** PROVIDED RECORDS follows **

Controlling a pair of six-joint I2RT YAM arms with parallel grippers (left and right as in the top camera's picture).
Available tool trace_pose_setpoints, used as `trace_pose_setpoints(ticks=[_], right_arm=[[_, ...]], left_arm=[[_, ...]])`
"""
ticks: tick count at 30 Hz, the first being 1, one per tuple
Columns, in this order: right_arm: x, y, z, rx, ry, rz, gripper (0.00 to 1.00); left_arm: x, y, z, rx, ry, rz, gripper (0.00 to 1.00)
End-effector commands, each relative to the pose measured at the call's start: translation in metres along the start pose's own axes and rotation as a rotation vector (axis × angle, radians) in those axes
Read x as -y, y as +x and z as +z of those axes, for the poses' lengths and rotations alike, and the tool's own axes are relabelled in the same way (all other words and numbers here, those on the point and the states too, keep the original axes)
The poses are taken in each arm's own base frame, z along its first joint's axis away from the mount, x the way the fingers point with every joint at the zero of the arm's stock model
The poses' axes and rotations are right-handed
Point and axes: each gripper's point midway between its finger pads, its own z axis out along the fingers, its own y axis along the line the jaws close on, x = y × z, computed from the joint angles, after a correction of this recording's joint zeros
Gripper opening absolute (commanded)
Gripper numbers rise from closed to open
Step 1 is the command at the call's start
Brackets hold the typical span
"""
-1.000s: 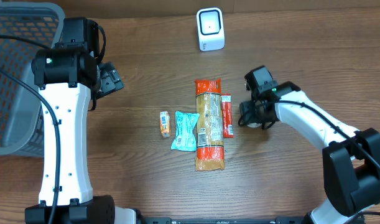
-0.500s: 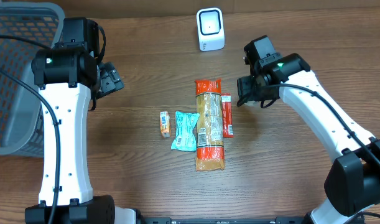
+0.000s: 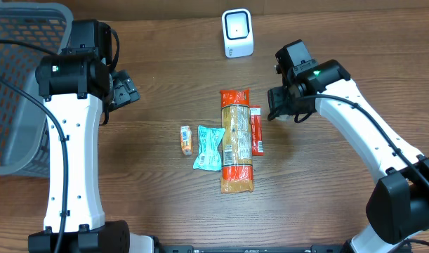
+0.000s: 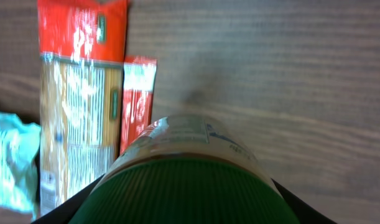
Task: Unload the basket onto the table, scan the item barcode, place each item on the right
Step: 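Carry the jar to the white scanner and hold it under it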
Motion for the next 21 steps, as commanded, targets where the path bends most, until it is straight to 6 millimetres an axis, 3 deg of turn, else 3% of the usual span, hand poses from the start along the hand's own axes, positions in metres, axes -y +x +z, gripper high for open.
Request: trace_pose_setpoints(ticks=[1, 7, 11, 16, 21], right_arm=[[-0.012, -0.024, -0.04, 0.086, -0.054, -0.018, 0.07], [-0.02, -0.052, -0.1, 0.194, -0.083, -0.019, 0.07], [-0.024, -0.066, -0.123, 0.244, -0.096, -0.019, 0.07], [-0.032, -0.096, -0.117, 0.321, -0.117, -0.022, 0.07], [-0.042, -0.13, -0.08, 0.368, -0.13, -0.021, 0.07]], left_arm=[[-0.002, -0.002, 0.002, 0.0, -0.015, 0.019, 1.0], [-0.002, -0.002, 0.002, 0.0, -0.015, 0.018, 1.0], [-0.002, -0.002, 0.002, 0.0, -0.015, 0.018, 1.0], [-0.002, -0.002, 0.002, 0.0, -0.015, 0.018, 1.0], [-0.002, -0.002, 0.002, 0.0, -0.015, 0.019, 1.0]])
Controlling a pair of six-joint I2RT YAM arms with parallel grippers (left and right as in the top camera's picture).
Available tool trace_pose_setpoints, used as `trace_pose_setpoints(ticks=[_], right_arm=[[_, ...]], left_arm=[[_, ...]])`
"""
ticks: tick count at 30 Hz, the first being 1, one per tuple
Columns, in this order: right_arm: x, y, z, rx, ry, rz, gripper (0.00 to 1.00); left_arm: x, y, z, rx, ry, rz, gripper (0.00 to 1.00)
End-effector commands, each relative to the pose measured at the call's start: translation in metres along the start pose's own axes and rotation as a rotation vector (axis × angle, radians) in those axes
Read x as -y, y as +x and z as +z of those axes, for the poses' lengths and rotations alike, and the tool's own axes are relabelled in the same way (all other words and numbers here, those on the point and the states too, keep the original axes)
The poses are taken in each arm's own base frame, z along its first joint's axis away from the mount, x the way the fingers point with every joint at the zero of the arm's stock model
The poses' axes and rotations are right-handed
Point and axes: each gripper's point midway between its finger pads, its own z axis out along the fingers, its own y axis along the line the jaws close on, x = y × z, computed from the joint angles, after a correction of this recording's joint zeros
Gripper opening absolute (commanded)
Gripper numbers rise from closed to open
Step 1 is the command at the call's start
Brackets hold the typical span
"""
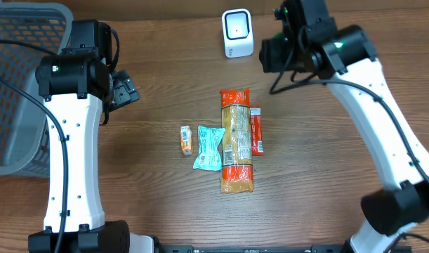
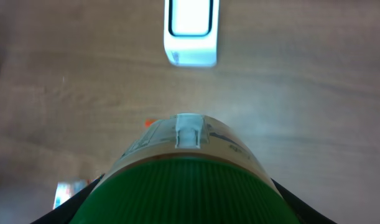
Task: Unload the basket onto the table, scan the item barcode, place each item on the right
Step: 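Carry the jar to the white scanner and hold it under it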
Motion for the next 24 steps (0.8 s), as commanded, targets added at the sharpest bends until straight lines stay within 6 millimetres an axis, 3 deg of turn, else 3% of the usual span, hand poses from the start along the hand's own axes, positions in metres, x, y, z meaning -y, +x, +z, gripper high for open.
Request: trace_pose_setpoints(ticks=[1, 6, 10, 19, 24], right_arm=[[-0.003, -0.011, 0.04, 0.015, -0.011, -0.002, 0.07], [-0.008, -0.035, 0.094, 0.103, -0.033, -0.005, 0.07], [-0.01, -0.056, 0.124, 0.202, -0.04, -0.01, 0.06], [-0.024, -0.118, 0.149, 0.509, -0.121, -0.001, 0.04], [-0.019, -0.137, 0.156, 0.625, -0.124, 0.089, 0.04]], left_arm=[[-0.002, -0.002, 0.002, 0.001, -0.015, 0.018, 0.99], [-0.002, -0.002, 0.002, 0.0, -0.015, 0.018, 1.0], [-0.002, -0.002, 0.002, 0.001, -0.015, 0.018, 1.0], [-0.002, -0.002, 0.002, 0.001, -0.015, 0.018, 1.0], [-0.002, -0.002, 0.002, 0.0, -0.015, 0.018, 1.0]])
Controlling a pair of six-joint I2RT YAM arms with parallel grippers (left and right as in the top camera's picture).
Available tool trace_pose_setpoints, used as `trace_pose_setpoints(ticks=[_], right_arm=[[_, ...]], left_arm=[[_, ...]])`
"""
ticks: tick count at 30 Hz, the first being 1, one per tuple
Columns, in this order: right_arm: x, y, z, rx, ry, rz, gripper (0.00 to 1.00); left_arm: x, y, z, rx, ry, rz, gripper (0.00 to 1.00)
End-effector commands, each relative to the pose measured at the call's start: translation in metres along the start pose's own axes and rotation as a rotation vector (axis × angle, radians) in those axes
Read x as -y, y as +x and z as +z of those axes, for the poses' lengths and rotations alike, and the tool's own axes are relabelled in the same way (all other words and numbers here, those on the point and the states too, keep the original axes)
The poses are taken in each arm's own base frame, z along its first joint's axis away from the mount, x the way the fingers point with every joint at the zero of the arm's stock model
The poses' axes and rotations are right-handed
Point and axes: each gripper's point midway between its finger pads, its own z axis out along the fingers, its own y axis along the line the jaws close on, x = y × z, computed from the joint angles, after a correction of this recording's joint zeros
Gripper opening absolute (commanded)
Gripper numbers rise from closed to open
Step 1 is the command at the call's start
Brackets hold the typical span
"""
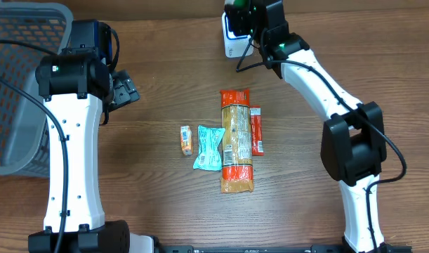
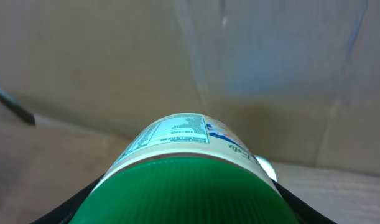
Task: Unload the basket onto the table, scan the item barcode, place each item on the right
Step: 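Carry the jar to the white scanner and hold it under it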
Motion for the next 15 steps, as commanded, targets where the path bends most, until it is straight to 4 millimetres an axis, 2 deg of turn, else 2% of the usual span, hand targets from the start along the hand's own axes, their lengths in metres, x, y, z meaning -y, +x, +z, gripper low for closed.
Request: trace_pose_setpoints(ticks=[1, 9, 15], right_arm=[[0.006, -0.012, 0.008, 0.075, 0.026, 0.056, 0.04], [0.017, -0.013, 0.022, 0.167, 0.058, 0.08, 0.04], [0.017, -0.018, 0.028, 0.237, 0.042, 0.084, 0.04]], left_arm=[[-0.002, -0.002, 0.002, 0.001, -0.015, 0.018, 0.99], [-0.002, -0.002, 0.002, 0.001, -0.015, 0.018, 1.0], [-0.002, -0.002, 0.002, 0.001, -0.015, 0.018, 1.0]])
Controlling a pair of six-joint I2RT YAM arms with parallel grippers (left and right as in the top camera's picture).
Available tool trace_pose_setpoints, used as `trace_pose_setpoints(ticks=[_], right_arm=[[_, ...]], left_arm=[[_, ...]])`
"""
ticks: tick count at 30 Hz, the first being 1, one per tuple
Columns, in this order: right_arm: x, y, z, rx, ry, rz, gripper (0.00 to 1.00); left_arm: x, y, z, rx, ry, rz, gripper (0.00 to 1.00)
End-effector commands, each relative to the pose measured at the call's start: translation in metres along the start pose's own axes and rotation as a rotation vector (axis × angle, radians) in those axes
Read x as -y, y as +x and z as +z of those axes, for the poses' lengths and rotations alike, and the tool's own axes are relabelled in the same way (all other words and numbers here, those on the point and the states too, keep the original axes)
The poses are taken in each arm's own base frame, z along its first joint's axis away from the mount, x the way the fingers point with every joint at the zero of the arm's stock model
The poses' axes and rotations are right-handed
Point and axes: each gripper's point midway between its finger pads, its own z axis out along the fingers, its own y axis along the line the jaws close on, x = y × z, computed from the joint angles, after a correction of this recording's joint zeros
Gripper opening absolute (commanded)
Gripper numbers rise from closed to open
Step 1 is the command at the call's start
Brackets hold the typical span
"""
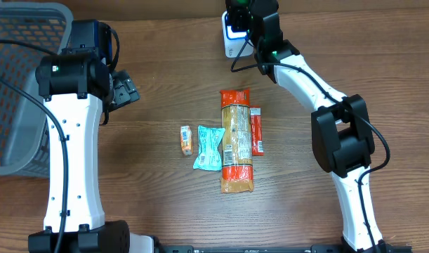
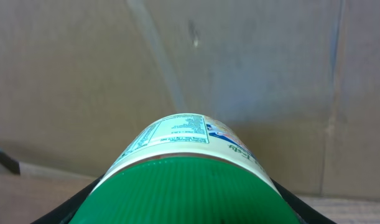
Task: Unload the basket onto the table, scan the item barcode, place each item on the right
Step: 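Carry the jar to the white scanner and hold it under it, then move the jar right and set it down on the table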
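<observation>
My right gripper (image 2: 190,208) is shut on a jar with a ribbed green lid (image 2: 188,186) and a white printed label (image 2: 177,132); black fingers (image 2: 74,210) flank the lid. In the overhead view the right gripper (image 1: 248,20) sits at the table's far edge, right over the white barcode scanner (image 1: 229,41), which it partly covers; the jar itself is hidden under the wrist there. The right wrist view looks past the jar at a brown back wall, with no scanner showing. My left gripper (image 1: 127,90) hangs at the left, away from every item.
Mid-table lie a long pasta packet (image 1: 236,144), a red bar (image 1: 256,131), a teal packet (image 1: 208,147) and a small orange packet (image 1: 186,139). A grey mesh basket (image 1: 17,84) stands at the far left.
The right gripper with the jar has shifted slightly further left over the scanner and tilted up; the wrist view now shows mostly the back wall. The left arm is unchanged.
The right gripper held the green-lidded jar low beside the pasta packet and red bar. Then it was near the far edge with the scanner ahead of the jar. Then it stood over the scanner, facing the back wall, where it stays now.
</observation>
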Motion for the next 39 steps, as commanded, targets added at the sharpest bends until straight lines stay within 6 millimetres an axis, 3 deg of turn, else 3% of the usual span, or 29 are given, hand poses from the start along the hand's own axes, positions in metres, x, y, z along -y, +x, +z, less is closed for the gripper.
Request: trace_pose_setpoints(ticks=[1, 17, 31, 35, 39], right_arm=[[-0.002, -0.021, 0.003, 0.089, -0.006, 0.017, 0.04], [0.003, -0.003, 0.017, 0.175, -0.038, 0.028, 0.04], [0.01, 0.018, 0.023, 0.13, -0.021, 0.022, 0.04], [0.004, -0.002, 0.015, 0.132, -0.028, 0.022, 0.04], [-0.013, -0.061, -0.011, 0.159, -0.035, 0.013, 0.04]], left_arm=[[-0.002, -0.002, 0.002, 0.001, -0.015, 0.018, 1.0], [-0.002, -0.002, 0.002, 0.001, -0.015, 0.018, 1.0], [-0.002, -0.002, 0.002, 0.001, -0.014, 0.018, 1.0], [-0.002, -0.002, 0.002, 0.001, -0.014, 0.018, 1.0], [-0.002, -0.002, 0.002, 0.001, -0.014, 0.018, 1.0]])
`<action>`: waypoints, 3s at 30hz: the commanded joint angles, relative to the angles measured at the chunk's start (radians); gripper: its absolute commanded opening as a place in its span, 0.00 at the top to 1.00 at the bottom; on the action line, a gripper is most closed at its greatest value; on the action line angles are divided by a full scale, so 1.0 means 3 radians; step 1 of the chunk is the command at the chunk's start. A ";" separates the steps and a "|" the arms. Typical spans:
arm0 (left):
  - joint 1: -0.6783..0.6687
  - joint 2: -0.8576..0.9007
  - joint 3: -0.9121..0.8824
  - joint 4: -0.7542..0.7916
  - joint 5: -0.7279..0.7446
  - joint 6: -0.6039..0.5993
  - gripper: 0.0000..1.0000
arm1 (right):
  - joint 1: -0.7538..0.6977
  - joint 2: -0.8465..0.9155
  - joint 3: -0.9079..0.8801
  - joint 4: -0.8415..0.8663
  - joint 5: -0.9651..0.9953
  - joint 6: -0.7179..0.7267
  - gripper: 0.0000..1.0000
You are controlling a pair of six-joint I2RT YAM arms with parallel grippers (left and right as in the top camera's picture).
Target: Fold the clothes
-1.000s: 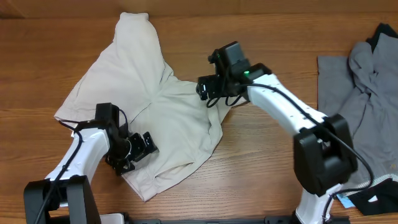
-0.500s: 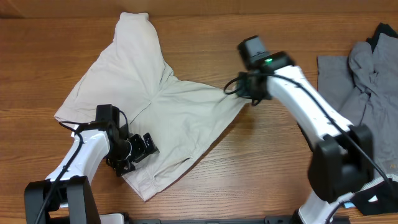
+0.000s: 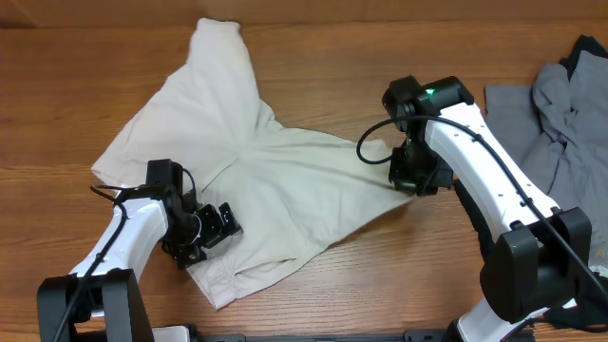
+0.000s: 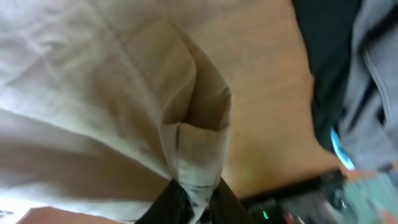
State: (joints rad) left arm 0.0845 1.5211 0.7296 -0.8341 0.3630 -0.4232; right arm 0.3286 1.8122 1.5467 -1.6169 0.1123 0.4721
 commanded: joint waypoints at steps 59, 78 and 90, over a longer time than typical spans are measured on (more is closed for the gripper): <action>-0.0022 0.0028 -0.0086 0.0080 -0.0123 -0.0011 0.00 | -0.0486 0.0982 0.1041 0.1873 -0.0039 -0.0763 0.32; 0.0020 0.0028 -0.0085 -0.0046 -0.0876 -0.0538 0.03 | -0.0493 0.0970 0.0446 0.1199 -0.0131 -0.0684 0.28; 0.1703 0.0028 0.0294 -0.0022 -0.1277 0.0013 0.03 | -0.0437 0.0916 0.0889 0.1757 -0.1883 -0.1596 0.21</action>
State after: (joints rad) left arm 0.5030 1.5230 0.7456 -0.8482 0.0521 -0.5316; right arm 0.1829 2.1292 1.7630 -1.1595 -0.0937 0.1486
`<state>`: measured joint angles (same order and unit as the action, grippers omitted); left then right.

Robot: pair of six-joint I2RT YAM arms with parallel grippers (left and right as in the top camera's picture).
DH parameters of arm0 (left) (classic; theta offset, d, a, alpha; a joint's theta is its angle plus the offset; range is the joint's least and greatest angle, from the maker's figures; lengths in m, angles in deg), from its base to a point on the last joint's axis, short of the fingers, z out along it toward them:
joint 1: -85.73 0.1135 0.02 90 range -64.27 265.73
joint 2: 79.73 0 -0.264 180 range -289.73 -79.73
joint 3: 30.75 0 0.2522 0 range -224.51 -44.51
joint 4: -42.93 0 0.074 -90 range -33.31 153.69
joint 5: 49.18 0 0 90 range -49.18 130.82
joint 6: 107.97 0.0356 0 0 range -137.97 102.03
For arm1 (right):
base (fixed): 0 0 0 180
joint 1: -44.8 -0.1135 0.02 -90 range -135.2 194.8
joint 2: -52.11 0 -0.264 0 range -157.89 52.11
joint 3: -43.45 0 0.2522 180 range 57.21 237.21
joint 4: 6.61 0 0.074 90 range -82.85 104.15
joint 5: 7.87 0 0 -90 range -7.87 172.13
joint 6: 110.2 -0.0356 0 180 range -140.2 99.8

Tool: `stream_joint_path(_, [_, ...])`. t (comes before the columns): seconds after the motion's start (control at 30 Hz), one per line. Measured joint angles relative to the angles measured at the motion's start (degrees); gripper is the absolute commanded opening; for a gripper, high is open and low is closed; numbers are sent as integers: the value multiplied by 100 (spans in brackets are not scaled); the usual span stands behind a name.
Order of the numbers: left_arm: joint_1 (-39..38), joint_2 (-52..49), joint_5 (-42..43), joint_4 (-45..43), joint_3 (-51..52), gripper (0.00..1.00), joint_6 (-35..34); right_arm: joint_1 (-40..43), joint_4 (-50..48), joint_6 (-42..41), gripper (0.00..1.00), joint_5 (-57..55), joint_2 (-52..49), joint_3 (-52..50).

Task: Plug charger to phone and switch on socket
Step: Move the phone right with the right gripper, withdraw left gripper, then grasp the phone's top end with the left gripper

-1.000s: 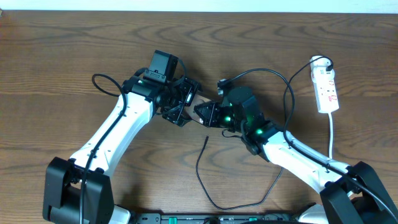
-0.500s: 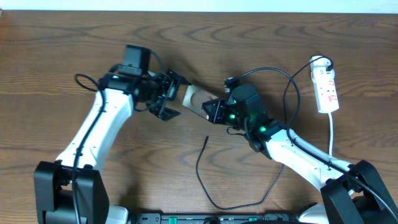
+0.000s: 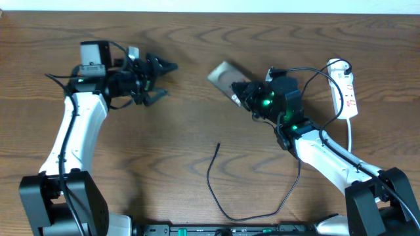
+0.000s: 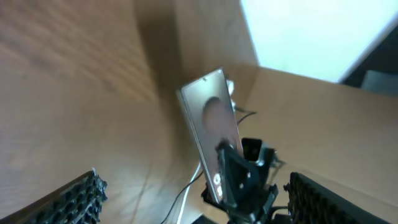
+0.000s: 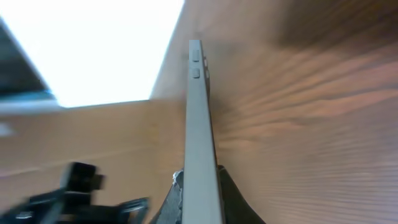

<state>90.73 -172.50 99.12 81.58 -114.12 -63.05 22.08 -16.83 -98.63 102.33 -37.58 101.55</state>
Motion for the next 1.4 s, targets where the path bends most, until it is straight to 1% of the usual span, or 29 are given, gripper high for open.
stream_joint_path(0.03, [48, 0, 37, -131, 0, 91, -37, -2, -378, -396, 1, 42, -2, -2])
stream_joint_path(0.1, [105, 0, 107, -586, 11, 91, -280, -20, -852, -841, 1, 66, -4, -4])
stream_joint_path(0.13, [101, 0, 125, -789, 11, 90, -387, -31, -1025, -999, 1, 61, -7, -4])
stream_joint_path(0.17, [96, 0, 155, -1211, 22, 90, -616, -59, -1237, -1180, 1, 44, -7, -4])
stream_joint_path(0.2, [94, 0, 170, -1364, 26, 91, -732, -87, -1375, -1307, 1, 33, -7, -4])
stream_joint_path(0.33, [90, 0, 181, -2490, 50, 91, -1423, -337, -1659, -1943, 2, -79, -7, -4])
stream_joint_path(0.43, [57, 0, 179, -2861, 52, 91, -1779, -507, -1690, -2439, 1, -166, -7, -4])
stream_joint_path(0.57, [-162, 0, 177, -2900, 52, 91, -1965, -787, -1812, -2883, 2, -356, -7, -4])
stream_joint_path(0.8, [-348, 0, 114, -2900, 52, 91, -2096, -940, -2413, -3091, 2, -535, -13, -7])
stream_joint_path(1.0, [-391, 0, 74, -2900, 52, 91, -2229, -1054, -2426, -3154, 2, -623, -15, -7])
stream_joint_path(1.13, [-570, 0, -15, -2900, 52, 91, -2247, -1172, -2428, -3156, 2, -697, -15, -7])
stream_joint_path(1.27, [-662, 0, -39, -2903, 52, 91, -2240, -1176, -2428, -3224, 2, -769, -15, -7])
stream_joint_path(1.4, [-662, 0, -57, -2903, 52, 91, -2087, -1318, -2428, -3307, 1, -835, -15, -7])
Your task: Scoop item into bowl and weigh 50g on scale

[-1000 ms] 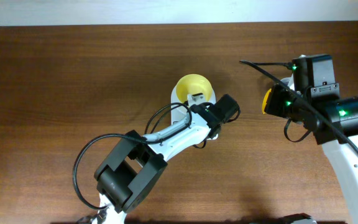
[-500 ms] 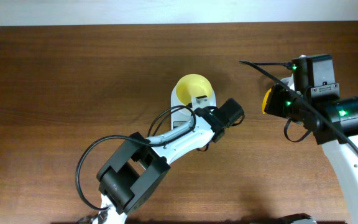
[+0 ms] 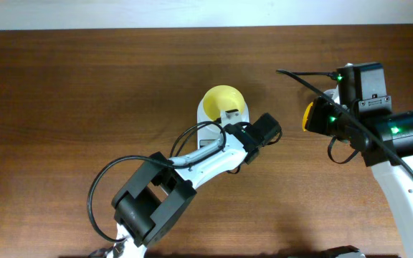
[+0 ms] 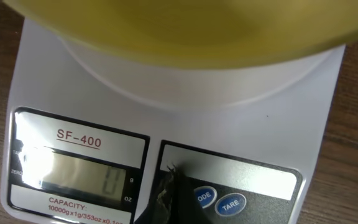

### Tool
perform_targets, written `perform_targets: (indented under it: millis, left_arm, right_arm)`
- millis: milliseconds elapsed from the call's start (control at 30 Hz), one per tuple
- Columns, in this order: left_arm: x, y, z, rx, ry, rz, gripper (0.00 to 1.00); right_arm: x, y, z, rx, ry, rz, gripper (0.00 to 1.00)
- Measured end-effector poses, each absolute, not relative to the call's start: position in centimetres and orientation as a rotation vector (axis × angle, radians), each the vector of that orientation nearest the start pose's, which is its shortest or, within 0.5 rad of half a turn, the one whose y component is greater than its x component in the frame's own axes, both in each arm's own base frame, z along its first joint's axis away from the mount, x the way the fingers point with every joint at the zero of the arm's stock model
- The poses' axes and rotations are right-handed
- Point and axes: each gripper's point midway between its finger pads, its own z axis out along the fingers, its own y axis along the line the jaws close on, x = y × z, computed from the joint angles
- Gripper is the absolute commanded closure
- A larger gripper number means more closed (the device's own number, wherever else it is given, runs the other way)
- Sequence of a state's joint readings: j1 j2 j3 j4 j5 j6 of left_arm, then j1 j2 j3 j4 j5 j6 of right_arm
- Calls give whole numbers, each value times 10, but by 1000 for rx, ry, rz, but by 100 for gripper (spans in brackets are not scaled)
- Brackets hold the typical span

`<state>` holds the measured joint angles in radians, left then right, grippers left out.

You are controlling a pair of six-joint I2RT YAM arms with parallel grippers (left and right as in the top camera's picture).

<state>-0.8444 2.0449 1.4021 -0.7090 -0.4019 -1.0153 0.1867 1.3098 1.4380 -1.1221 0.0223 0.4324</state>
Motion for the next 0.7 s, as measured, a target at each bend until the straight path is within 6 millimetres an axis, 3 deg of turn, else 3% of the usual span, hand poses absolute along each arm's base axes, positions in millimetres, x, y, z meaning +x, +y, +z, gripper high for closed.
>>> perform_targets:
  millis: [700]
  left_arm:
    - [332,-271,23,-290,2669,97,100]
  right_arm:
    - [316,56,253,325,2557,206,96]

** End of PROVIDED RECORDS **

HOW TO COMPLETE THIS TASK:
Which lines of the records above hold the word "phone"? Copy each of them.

WORKED SOLUTION:
Task: Plug charger to phone and switch on socket
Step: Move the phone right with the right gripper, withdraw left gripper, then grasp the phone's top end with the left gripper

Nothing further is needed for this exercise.